PROMPT:
In the records below, reproduce exactly the lines from the one containing "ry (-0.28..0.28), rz" through the one containing "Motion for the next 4", both included, and omit the pictures.

MATERIAL PROVIDED:
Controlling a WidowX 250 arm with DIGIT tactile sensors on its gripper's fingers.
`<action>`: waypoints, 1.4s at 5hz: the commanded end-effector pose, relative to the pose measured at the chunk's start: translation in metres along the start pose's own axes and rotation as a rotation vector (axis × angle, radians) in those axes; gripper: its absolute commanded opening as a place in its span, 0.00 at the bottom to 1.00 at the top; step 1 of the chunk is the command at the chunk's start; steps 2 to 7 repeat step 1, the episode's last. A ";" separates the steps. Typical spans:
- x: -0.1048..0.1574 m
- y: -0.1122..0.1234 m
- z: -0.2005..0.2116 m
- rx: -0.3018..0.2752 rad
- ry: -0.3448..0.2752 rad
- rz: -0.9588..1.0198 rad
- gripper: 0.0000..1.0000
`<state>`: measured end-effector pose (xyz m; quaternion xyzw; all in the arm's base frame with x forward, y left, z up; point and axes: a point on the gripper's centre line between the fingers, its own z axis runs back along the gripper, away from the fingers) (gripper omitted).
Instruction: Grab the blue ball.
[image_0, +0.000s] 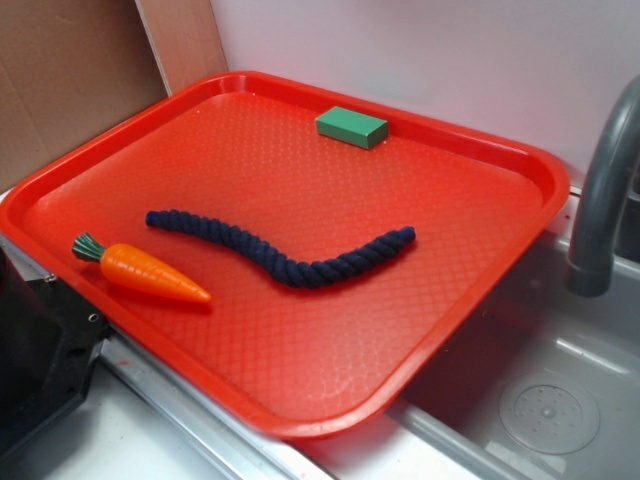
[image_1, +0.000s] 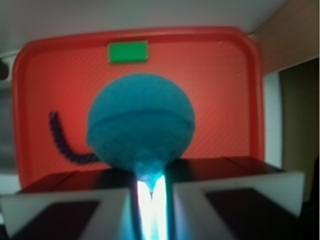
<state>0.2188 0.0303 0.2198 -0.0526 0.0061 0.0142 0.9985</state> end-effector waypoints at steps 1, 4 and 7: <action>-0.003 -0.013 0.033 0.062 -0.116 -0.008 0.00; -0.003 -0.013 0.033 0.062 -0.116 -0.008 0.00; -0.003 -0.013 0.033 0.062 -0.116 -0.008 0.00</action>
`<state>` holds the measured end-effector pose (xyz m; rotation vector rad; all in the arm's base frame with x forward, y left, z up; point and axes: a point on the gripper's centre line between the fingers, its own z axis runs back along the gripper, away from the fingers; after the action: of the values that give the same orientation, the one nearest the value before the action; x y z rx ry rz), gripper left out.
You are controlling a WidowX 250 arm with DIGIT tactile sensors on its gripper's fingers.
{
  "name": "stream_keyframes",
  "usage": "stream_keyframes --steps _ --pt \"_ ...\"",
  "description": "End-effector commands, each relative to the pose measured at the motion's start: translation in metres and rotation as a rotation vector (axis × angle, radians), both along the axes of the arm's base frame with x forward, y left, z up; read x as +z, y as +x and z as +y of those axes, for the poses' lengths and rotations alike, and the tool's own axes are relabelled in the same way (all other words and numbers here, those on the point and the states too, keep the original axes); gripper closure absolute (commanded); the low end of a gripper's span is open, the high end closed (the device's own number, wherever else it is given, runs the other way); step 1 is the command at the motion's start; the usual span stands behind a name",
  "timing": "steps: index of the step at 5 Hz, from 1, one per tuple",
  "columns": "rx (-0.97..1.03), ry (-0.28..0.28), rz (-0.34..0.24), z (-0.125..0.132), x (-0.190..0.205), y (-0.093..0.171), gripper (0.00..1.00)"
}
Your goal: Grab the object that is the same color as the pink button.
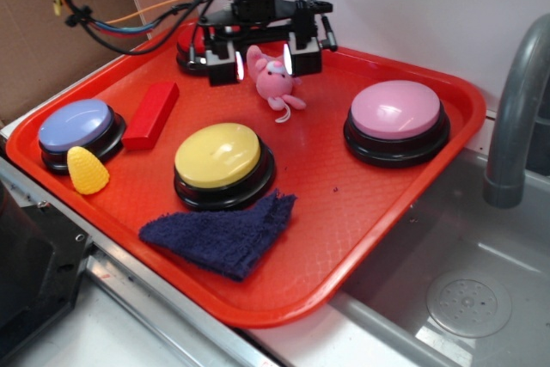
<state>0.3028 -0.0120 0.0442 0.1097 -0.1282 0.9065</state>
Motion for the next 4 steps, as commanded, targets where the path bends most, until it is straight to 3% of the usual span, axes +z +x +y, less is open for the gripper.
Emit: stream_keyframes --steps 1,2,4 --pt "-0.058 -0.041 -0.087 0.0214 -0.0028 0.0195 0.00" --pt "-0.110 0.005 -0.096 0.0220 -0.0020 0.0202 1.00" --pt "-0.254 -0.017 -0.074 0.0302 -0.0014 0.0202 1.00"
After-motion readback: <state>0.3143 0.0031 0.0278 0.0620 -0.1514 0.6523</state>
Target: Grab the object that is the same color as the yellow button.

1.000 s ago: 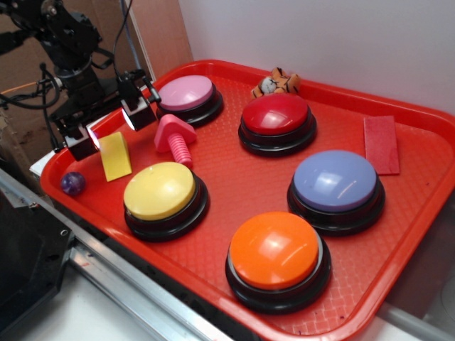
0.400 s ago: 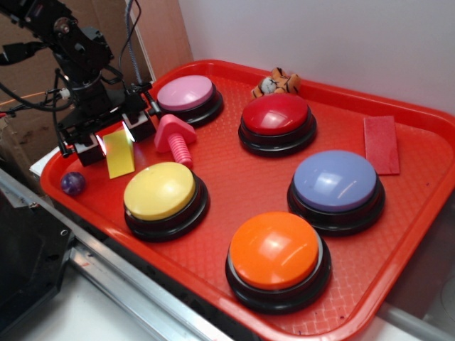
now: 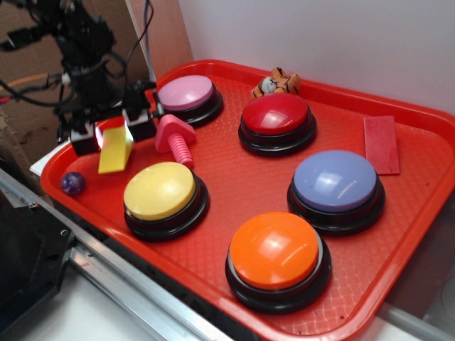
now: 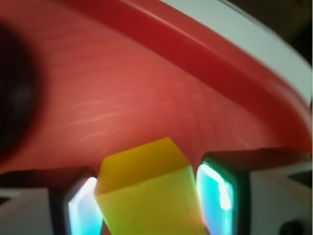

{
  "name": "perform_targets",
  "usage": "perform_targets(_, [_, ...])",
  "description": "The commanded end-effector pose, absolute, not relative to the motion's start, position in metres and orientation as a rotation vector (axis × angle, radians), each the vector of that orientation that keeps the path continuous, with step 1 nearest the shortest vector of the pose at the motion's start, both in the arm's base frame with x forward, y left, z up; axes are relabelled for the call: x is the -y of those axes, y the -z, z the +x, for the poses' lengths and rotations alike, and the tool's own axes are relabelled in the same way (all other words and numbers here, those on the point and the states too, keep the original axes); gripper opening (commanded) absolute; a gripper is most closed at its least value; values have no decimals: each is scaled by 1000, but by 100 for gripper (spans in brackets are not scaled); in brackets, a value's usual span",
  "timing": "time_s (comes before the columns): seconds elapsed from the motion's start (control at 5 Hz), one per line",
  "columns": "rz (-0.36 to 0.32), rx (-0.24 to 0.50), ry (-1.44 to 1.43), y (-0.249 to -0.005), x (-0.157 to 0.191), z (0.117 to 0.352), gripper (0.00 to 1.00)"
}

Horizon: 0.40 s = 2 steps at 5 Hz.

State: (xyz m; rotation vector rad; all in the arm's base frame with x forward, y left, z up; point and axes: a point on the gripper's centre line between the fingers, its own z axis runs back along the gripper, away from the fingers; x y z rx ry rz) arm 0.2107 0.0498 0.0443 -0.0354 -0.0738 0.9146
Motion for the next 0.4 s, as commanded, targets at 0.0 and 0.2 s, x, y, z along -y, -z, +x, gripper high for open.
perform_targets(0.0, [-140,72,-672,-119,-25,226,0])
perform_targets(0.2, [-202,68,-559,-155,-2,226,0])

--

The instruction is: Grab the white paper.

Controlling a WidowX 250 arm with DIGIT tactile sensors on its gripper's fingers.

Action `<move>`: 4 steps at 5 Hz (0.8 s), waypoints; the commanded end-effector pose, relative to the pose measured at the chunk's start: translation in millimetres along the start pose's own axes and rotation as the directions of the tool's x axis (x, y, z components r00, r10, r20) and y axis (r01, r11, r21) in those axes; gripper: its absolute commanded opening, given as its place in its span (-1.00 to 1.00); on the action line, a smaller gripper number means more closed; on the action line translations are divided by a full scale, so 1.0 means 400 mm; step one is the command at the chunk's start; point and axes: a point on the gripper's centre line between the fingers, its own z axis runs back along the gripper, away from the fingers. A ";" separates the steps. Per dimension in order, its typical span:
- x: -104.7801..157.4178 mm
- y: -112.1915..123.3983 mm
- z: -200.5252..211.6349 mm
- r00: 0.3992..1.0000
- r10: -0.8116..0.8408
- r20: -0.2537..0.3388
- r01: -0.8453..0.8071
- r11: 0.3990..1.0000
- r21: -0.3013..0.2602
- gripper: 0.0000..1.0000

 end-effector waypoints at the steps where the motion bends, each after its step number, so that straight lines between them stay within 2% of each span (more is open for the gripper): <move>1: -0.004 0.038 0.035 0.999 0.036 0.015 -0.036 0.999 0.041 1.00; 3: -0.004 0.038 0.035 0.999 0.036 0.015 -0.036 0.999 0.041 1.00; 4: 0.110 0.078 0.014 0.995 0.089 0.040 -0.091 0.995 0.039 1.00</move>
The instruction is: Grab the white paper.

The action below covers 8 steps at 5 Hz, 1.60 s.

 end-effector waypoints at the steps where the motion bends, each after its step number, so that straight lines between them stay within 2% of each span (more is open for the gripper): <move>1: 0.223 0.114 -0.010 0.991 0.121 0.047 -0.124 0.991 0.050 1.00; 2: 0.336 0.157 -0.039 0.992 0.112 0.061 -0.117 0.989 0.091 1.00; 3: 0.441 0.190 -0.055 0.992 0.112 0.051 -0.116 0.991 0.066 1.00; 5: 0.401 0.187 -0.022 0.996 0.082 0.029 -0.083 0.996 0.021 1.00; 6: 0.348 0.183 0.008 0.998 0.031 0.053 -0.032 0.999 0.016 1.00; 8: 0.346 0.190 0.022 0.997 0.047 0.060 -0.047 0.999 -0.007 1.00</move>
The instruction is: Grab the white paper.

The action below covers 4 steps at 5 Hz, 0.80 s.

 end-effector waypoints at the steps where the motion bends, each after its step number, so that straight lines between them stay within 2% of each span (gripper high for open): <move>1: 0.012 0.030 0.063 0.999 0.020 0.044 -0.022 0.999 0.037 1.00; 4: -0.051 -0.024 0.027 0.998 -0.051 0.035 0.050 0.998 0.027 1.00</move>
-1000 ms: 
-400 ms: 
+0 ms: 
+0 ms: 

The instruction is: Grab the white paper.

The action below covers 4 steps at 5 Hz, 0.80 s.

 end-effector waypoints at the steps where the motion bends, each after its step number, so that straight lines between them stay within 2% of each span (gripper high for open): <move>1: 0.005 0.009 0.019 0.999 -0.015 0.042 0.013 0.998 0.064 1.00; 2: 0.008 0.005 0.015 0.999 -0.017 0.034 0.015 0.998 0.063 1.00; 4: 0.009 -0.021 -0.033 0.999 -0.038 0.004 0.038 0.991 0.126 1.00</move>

ANSWER TO THIS PROBLEM:
  "columns": "rx (-0.97..1.03), ry (-0.28..0.28), rz (-0.34..0.24), z (-0.125..0.132), x (-0.190..0.205), y (-0.093..0.171), gripper (0.00..1.00)"
}
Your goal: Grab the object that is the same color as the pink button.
<state>0.3028 -0.0120 0.0442 0.1097 -0.1282 0.9065</state>
Motion for the next 4 steps, as commanded, targets where the path bends most, until it is straight to 3% of the usual span, axes +z +x +y, less is open for the gripper.

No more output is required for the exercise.